Autre question encore qui peut aider à éclairer les opinions sur ce point : quel peut être, à une époque donnée, le coût de l'élevage et de l'instruction d'un enfant, de la naissance à l'âge moyen où il devient producteur capable ? Instruction, éducation sans luxe, mais confortable dans des logis clairs, aérés, propres, sains. Aucune différence entre les enfants, bien entendu. Egalité au point de départ. Tous les jeunes mis à même de réaliser les promesses de leur personnalité. Dans de telles conditions, quelque taux raisonnable que l'on prenne, quelque époque que l'on considère, on constate que la pauvreté des nations ne permet nulle part l'élevage convenable des enfants au point de vue matériel.

Il n'est, du reste, pas un homme d'Etat, pas un ministre, pas un administrateur, pas un gérant, à un titre quelconque du capital social, qui ne sache l'impossibilité dans laquelle se trouve tout gouvernement de bonne volonté de satisfaire efficacement, pleinement, aux premiers besoins des hommes. L'accroissement rapide des charges sociales improductives des Etats, des collectivités, la multiplication des fonctionnaires, des agents de la force publique, des secours aux incapables, etc., ne sont-ils pas d'autres indices de misère publique, de surpopulation ?

Ces questions sont des plus importantes, des plus graves. Ce n'est pas uniquement en supprimant les budgets de la guerre qu'on les résoudra. Les réformateurs sociaux, quel que soient leur but, s'ils tendent sincèrement à rendre les hommes moins malheureux, ont tort de ne pas s'en préoccuper. Ils les rencontreront alors qu'il sera trop tard pour les résoudre. S'ils triomphent, dans les révolutions prochaines, ils se trouveront en face d'une telle misère sociale, qu'elle sera un obstacle formidable à tous les efforts de libération humaine.
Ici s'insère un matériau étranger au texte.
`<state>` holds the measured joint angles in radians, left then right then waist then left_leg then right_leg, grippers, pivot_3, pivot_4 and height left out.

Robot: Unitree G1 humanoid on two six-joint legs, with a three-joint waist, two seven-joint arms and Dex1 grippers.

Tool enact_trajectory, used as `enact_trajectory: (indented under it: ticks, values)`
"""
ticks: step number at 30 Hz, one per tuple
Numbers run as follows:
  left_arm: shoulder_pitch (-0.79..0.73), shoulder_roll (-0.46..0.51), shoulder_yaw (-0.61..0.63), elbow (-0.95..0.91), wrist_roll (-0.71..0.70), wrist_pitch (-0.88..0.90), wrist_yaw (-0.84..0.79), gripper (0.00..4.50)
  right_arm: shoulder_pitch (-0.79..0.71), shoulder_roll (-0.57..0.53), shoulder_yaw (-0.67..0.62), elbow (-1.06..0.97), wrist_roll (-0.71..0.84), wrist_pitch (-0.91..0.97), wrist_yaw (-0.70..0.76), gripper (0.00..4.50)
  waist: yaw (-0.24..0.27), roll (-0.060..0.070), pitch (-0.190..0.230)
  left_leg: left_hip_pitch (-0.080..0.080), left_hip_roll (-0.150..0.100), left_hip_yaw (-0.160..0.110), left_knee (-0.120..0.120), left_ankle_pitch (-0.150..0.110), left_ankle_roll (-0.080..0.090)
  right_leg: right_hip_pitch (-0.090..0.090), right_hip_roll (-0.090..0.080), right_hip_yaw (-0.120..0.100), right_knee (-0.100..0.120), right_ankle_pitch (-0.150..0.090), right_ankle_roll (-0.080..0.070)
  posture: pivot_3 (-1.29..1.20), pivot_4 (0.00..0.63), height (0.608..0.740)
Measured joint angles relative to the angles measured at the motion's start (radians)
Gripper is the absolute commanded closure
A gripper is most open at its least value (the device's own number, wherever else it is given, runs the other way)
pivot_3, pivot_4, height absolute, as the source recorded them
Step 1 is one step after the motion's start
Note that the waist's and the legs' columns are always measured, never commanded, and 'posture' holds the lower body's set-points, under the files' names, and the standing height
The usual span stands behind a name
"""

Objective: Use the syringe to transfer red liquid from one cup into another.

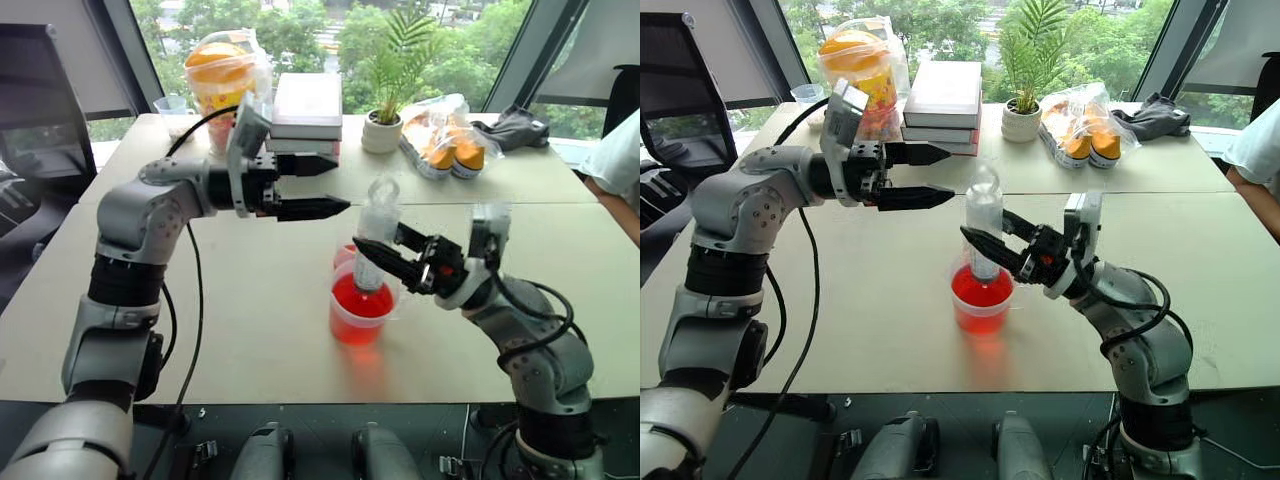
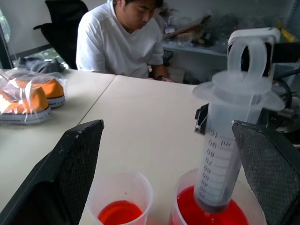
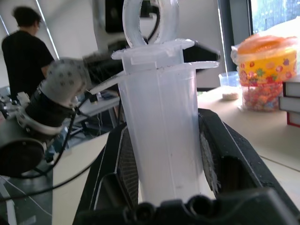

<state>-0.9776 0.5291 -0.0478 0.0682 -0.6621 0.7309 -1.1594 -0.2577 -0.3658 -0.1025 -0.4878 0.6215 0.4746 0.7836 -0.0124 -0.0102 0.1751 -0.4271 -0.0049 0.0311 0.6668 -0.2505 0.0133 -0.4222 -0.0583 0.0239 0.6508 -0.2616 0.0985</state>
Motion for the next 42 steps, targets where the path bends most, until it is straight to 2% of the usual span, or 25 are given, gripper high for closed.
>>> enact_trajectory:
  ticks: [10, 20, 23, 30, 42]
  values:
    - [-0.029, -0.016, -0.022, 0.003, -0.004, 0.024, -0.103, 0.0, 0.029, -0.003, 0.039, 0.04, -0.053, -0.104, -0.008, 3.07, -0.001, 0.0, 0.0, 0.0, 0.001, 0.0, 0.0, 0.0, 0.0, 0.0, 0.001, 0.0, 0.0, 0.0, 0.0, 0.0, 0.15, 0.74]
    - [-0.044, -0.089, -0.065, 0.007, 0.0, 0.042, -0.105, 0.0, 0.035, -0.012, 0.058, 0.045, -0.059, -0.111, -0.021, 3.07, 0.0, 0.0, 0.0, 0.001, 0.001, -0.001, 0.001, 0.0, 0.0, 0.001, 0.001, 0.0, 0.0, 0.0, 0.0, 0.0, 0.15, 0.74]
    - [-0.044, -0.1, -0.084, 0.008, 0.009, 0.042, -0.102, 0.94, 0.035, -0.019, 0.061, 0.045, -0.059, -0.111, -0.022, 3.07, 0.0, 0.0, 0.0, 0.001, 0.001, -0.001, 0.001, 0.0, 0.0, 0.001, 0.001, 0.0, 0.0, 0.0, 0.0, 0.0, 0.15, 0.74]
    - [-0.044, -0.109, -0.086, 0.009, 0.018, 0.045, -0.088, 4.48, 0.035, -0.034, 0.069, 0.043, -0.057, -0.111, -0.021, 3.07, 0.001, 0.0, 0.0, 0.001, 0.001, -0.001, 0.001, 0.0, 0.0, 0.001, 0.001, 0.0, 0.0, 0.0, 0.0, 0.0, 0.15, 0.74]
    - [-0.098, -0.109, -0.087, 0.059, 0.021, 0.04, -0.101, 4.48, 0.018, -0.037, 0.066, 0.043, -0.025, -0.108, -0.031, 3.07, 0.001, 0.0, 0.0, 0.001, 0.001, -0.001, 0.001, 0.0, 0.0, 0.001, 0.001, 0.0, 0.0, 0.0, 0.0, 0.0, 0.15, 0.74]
Dire qu'on s'occupera de tout cela au lendemain du « grand soir », c'est compter sur une marge de surproduction qui n'existe pas, c'est retarder la libération qu'on poursuit, c'est se leurrer et leurrer les foules. Qu'on suive Bakounine ou qu'on suive Marx, ou tout autre, c'est une erreur de délaisser Malthus et Paul Robin. 

- GABRIEL HARDY.


BIBLIOGRAPHIE. - Elisée Reclus : Les produits de la terre (1892). - Paul Robin : Tableau de la production et de la consommation (1901). Type de confort pour tous les humains (1904). - Yves Giroud : Population et subsistance (1904). - Yves Guyot : Le Rapport de la population et des subsistances (1905). - Daniel Zolla : Le Blé et les céréales (1909). - Dr Ch. V. Drysdale : Y a-t-il assez de subsistances ? Traduction Manuel Devaldès. (1915).